After the input is loaded, we run the IP. The IP is run multiple times, and the running time is measured. Running `RUNS` times ensures a more precise measurement of time.

```C++
XTime t_start, t_end;
XTime_GetTime(&t_start);

for(int i = 0; i < RUNS; i++) {
    XFpgaconvnet_ip_Start(&hw);

    // Wait for IP to finish
    while (!XFpgaconvnet_ip_IsReady(&hw));
}

XTime_GetTime(&t_end);
```

Before the output is dumped, we first invalidate the cache to avoid any potential effect on the output. 

The `coarse_out` parameter is 4; hence every 64-bit word contains four unsigned 16-bit output values. In a byte-addressing system, each 16-bit value occupies two memory addresses. `output` represents the absolute address starting at which the output values are stored. For each output, the program reads from two memory addresses. The output is received by the host through UART, the same way the input is transmitted.

```C++
// Invalidate cache
Xil_DCacheInvalidate();

// Dump output
for (int i = 0; i < OUTPUT_SHAPE; i++) {
    // Load address, the processor is byte addressable, hence each address is 8 bits
    std::cout << Xil_In16(((u64) output) + 2 * i) << " ";
    usleep(50);
}
std::cout << '\n';
```

Eventually, we output the information of the execution and flush the cache again in preparation for following executions. 

```C++
float t_run = (t_end - t_start)* 1000000. /COUNTS_PER_SECOND;
std::cout<< "Completed " << RUNS << " Runs.  Time taken (us): " << (int) t_run << "  Rate (img/s): " << 1/t_run * RUNS * 1000000 << "\n";
Xil_DCacheFlush();
```

## Host Code 
The host code extracts the input image (in the simple end-to-end example, from the MNIST dataset), uses a hardware-accelerated method to run inference, and compares the result with the software method to verify the implementation.

Firstly, the host program identifies the index of the image in the dataset selected for comparison by extracting it from the command line. [`get_MNIST_image`](https://github.com/AlexMontgomerie/fpgaconvnet-tutorial/blob/main/tutorial/1_simple_end_to_end/hardware-tutorial-assets/host-code/tutorial_library.py#L7) grabs the MNIST image from the dataset and normalizes the data. Afterwards, the image is [sent](https://github.com/AlexMontgomerie/fpgaconvnet-tutorial/blob/main/tutorial/1_simple_end_to_end/hardware-tutorial-assets/host-code/tutorial_library.py#L42) to the FPGA using UART. `mnist_image` is a 4D array, with four dimensions indicating [Batch Size], [Channel], [Height], and [Width]. For the MNIST dataset, the first two parameters are 1. The data is multiplied by 256 for fixed-point calculation.

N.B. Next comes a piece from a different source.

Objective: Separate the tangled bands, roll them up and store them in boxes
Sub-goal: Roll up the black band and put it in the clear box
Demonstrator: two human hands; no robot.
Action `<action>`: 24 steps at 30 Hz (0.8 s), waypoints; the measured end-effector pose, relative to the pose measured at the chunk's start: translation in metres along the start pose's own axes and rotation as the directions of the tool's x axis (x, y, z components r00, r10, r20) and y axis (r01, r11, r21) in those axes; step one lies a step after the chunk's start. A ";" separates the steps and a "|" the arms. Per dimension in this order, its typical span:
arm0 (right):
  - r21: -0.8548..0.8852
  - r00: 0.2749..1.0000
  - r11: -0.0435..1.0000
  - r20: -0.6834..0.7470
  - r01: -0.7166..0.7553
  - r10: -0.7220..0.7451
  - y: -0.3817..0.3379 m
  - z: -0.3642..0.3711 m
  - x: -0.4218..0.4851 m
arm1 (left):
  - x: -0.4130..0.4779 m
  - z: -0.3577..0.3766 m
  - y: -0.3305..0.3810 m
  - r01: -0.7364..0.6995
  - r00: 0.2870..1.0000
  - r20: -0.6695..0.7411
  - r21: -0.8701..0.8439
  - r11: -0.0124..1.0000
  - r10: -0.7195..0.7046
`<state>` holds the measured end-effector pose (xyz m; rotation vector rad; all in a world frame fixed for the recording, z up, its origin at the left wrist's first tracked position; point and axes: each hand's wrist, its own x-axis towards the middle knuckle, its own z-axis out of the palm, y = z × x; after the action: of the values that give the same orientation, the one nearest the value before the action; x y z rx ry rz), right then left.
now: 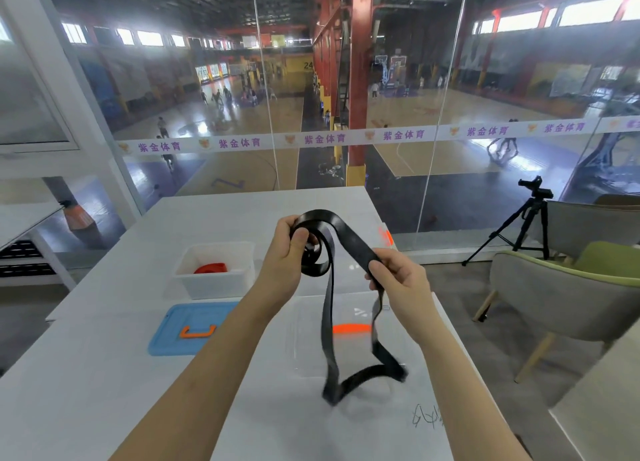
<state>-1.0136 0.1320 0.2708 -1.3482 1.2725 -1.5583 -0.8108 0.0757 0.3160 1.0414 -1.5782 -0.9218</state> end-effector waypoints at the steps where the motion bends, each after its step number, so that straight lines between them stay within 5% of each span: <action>1: 0.006 1.000 1.000 0.010 -0.004 0.004 0.000 0.000 -0.002 | -0.001 -0.001 0.000 0.004 1.000 0.000 0.000 1.000 -0.004; 16: -0.005 0.988 0.989 -0.049 0.148 -0.148 -0.002 0.024 -0.012 | -0.014 0.018 -0.001 -0.062 0.974 0.225 0.156 0.986 0.026; 24: 0.073 0.987 0.992 -0.130 0.107 -0.097 -0.004 0.017 -0.013 | -0.017 0.012 -0.007 -0.012 0.949 0.313 0.132 0.991 -0.030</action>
<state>-0.9943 0.1414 0.2709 -1.2991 1.2187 -1.7714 -0.8187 0.0901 0.3010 1.0302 -1.9224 -1.0405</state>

After the FPGA processes the data, [receive_string](https://github.com/AlexMontgomerie/fpgaconvnet-tutorial/blob/main/tutorial/1_simple_end_to_end/hardware-tutorial-assets/host-code/tutorial_library.py#L77) receives the message, and [receive_array](https://github.com/AlexMontgomerie/fpgaconvnet-tutorial/blob/main/tutorial/1_simple_end_to_end/hardware-tutorial-assets/host-code/tutorial_library.py#L85) receives the output data. The output data is flattened for display.

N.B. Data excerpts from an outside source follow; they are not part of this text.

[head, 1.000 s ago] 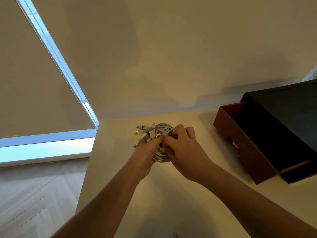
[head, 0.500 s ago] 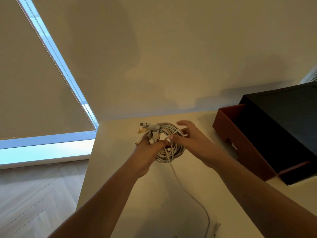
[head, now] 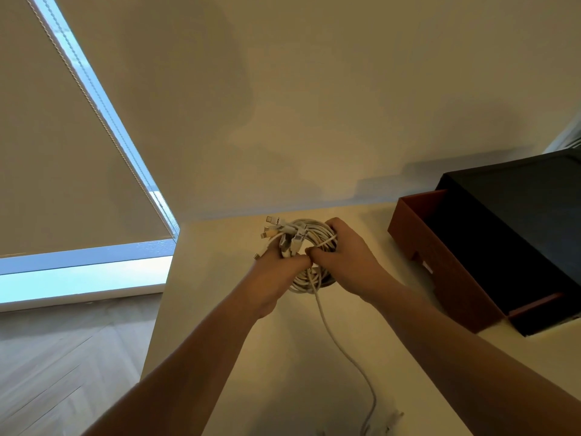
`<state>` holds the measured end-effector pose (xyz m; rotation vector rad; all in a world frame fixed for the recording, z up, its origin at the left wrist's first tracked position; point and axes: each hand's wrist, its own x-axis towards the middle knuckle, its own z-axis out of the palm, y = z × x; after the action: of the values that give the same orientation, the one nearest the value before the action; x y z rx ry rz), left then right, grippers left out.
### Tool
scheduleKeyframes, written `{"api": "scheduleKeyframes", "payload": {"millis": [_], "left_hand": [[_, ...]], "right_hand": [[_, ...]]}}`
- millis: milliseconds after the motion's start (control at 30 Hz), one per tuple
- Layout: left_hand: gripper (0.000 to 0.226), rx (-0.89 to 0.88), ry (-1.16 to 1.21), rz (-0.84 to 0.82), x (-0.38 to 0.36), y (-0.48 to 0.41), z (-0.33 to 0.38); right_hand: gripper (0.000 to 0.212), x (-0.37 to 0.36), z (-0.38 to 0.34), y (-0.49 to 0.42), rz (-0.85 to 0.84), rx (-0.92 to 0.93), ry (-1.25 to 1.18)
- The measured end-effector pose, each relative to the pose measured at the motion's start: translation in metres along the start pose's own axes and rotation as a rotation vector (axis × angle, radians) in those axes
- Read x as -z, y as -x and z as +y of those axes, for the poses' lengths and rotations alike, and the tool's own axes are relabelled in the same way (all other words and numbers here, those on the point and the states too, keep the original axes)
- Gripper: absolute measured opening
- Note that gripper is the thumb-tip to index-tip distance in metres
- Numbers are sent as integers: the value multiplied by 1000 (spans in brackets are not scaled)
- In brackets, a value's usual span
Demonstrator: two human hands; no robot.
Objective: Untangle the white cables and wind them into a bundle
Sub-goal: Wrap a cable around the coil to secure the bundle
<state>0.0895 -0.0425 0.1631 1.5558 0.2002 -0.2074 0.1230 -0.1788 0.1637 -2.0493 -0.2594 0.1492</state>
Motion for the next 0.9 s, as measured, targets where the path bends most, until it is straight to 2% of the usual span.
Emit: {"api": "scheduleKeyframes", "payload": {"millis": [167,300,433,567,633,700,767,900], "left_hand": [[44,-56,-55,-17,-4,1,5],[38,-76,-126,47,-4,1,4],[34,-13,-167,133,3,-2,-2],[44,70,-162,180,8,-3,-6],[40,57,-137,192,10,-4,-8],[35,38,-90,190,11,-4,-7],[34,16,-60,164,11,-4,-6],[35,-22,-60,143,5,-6,-5]], "right_hand": [[23,-1,-1,-3,62,62,73],[27,-4,1,-2,72,110,80],[34,4,-1,1,-101,32,-143],[42,13,2,2,-312,-137,-498],[49,18,6,1,-373,-203,-649],[45,23,9,0,-396,-226,-742],[38,25,11,0,-404,-220,-725],[34,25,14,-3,-393,-34,-392]]}}
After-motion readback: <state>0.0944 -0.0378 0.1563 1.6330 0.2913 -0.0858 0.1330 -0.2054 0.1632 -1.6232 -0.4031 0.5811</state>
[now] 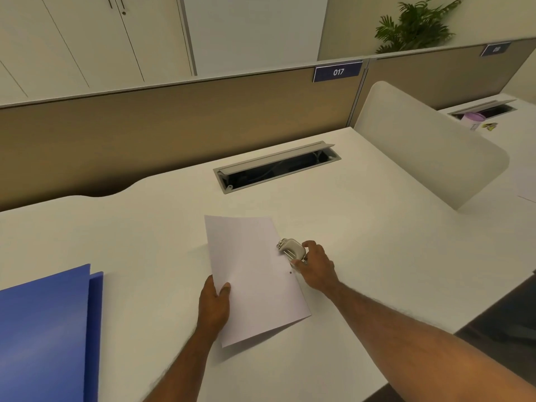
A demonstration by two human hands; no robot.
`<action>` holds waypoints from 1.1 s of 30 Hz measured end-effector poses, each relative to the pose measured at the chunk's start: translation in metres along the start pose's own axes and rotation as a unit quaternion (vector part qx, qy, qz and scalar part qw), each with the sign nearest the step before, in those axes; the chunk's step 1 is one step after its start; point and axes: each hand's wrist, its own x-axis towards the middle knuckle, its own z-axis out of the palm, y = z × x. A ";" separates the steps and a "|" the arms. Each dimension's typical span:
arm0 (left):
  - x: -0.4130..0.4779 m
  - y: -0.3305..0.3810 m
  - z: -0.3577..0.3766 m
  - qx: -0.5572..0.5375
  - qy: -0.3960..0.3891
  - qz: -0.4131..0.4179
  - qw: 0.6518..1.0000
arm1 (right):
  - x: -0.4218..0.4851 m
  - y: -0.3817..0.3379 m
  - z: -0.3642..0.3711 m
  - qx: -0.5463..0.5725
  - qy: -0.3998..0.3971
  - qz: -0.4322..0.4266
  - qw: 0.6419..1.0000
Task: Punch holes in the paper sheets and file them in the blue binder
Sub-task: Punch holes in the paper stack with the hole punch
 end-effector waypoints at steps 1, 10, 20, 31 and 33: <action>-0.001 0.000 0.001 -0.002 0.001 -0.001 1.000 | 0.002 0.000 0.000 0.018 0.002 0.012 1.000; -0.004 0.002 0.002 -0.001 0.007 -0.007 1.000 | 0.021 0.003 0.004 0.139 0.011 0.070 0.988; -0.003 0.001 0.003 0.007 0.008 -0.018 1.000 | 0.018 0.013 0.003 0.202 -0.012 0.068 0.977; 0.000 -0.010 0.000 0.033 0.008 -0.026 0.999 | 0.018 0.021 -0.009 0.216 0.045 0.105 0.970; 0.000 -0.011 0.001 0.029 0.011 -0.029 0.999 | 0.021 0.023 -0.008 0.208 0.048 0.098 0.972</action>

For software reference, the [run_inference](https://github.com/AlexMontgomerie/fpgaconvnet-tutorial/blob/main/tutorial/1_simple_end_to_end/hardware-tutorial-assets/host-code/tutorial_library.py#L37) function runs inference using `onnxruntime`, and the reference output data is flattened.

Unlike `mnist_image`, the 4D output of fpgaConvNet indicates [Batch Size], [Height], [Width], and [Channel], so comparison requires transposing the array. The two outputs are compared, and the mean squared error is computed. A small error verifies the functionality of the hardware method.